Étape 2: Libération de B1 par B2; Explorer le rôle de Thr-283: La base B2 sur la face α du sucre donneur effectuerait une attaque nucléophile sur le carbone anomérique au centre de réaction et libérerait B1. Nos études structurelles montrent des Gln-295 et Thr-283 conservés sur cette face. La libération d’UDP peut entraîner des changements conformationnels et amener l’un de ces résidus à proximité du sucre donneur pour la catalyse. La mutation du Gln-295 entraîne jusqu’à 90% de perte d’activité, mais le rôle de base n’est pas connu20. Nous avons évalué la possibilité qu’un Thr-283 conservé résidant dans une boucle fonctionne comme deuxième base. Nous avons muté Thr en Ser contenant un groupe OH fonctionnel similaire et en Ala avec une petite chaîne latérale aliphatique. Les deux mutants T283A et T283S montrent une perte de production d’HA d’environ95% (Fig. 4 BIS). Ce résidu présente une corrélation positive avec les régions SSE4 et SSE6 et une région spatialement proximale entre le résidu 186 et le résidu 190 (Fig. 5C). Le résidu 188, bien que non conservé, se trouve au voisinage du substrat ancré (Fig. 3). Le Thr-283 ne montre pas de corrélation positive élevée avec SSE8 détenant la base catalytique. Il est possible que le résidu agisse comme un résidu de base de support pendant la réaction catalytique avec son mouvement coordonné avec la région de liaison du substrat spatialement proximale indépendante de la base Asp-260 dans SSE8. D’autres expériences seraient nécessaires pour étayer son rôle de base. Dans l’ensemble, l’étude met en évidence un autre résidu fonctionnellement critique, inconnu auparavant.

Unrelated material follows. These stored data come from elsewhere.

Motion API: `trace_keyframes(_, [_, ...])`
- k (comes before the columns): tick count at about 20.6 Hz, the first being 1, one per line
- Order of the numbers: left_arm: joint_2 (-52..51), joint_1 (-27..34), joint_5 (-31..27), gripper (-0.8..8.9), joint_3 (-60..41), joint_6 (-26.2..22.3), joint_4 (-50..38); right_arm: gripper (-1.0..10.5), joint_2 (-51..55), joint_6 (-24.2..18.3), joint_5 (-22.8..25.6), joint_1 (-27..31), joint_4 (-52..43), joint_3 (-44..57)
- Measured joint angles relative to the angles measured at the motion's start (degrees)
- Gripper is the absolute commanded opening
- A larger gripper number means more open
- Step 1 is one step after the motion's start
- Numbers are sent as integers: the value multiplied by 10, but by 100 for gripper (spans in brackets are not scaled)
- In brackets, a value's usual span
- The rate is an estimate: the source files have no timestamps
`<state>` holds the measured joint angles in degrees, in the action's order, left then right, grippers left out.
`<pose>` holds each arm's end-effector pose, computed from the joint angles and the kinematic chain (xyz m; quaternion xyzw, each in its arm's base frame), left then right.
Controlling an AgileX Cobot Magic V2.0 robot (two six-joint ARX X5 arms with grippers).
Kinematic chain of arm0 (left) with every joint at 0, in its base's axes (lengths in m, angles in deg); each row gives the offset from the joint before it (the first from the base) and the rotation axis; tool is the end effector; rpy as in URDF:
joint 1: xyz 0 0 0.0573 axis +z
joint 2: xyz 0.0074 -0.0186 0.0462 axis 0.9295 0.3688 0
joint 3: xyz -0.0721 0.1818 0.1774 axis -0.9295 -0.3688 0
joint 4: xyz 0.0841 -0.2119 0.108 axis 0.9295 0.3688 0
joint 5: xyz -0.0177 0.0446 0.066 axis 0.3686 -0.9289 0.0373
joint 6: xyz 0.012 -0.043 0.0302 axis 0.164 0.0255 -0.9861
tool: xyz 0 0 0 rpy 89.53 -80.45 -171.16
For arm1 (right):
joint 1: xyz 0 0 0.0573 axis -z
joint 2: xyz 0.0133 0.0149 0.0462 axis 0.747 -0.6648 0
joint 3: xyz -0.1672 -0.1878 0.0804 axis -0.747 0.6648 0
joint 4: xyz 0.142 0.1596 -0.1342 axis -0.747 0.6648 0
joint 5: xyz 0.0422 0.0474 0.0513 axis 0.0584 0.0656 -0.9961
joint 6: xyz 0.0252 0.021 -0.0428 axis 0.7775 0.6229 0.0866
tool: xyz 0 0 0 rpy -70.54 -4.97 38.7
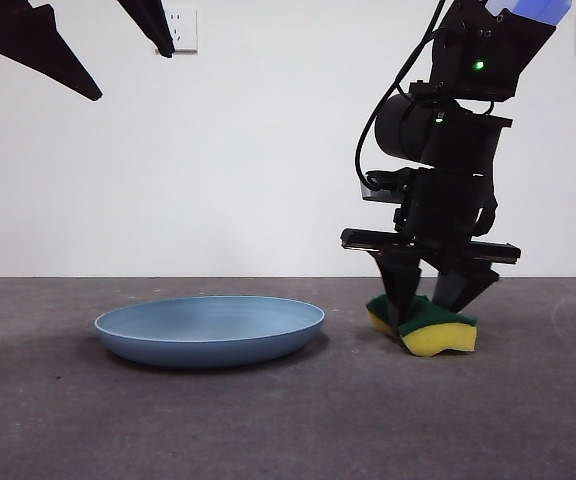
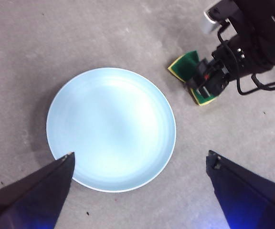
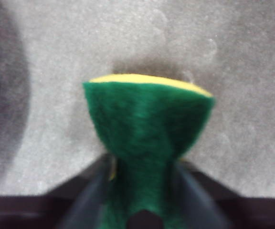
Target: Pick up the plate,pick up the cloth,clean the plate with the cloth
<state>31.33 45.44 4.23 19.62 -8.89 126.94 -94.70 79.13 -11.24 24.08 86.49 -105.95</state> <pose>0.2335 -0.1060 0.3467 -0.0024 0.4047 -0.2715 0.8732 0.3545 0.1606 0.1666 -0.0586 0.5750 0.1448 0.8031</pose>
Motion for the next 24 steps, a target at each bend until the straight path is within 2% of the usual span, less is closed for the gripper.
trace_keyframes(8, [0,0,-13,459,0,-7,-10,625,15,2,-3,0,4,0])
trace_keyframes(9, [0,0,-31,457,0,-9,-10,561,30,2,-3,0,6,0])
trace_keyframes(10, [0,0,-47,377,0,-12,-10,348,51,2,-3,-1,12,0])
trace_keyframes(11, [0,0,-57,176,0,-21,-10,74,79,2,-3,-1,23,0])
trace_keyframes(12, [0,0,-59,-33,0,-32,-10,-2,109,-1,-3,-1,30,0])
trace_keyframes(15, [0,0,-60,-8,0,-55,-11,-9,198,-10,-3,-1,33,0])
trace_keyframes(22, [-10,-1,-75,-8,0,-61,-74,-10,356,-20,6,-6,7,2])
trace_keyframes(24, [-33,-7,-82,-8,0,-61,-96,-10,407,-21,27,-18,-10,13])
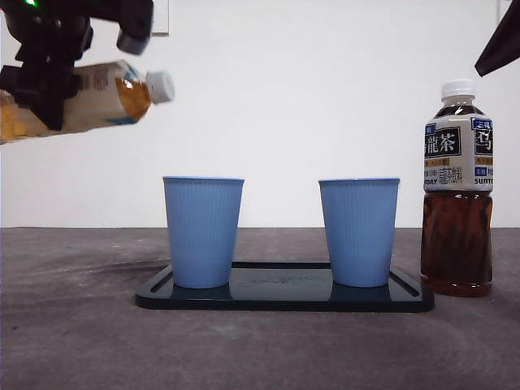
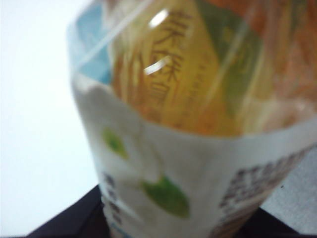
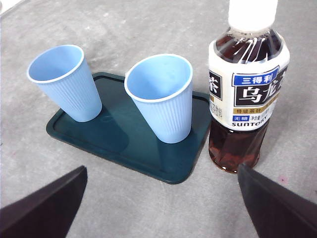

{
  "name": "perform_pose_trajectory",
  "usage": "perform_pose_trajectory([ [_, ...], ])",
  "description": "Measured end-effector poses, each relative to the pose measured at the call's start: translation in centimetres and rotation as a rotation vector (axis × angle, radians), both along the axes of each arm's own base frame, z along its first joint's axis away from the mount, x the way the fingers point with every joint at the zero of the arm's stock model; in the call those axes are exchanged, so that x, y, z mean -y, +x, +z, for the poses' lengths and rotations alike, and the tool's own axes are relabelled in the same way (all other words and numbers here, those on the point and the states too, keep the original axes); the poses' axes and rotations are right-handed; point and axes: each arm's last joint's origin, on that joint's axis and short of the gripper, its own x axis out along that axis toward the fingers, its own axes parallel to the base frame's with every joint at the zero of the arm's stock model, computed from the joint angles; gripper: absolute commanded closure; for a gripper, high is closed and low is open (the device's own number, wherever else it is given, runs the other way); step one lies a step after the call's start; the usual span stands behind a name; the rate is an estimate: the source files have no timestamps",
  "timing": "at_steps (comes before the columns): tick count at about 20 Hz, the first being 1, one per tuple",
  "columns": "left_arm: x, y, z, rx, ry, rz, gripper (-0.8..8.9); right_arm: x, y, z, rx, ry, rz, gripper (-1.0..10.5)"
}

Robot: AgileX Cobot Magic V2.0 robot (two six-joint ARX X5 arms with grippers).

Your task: Pour the drink into the cup

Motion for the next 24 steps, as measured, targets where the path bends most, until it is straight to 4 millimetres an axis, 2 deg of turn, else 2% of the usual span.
perform_pose_trajectory([
  [5, 1.0, 0.4, -1.2, -0.030, 0.126, -0.010, 6.69, 0.0, 0.0, 0.0, 0.000, 0.000, 0.000, 4.6],
  [9, 1.9, 0.0, -1.4, -0.036, 0.149, -0.053, 6.69, 0.0, 0.0, 0.0, 0.000, -0.001, 0.000, 4.6],
  [24, 2.0, -0.1, -1.3, -0.037, 0.183, -0.058, 6.68, -0.2, -0.1, 0.0, -0.005, 0.020, 0.077, 4.6],
])
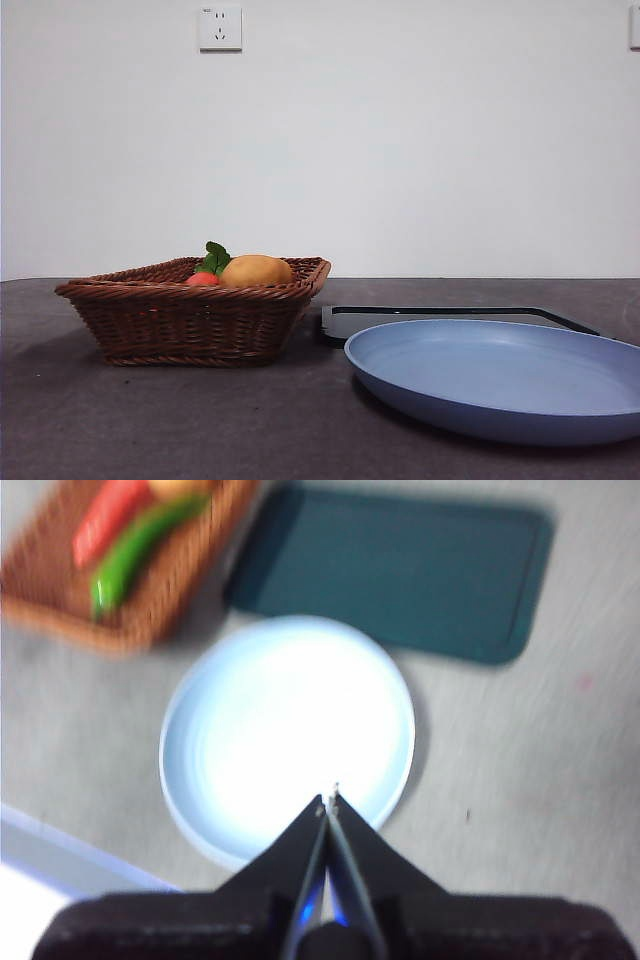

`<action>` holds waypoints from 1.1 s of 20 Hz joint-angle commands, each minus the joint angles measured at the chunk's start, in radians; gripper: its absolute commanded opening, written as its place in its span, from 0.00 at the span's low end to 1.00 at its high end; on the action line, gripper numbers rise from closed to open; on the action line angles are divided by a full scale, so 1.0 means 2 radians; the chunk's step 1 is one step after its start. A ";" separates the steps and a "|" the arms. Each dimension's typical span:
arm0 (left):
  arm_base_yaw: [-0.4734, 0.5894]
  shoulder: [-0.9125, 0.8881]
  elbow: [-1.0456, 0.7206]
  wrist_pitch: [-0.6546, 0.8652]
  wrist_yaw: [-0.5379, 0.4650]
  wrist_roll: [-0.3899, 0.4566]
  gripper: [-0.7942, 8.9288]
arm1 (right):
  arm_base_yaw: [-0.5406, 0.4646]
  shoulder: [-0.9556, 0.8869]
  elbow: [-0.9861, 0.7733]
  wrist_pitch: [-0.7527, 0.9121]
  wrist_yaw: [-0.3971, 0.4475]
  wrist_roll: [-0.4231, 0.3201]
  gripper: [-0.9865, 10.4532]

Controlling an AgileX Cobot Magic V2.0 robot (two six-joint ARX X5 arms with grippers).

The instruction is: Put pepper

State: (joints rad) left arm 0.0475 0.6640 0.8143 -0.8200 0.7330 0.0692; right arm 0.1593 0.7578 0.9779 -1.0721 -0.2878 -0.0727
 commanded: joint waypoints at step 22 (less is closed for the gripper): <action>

Étape 3 : Réaction de transfert de glycosyle: Une fois B1 libéré, la face β du carbone anomérique du sucre polymère est débloquée pour la réaction. La déprotonation du substrat-UDP sur la même face par une troisième base créerait un groupe nucléophile. Cette étape pourrait être initiée par B1 ou une autre base B3. Asp-259, à côté de B1 est un résidu hautement conservé à proximité du substrat-UDP et pourrait agir comme B3. Cependant, B1 / B3 est plus proche du sucre polymère (donneur) comme discuté à l’étape 1. Pour initier la déprotonation, B1 doit être à proximité du sucre accepteur. Il pourrait être réalisé grâce à des changements de conformation à SSE8 assistés par SSE7. L’hélice équivalente dans la cellulose synthase contient une base catalytique et subit des transitions conformationnelles coordonnées pour la réaction et la translocation de la glycosyltransférase. Une attaque nucléophile du sucre accepteur sur le carbone anomérique du sucre donneur créerait une liaison glycosidique et une libération de la base B2.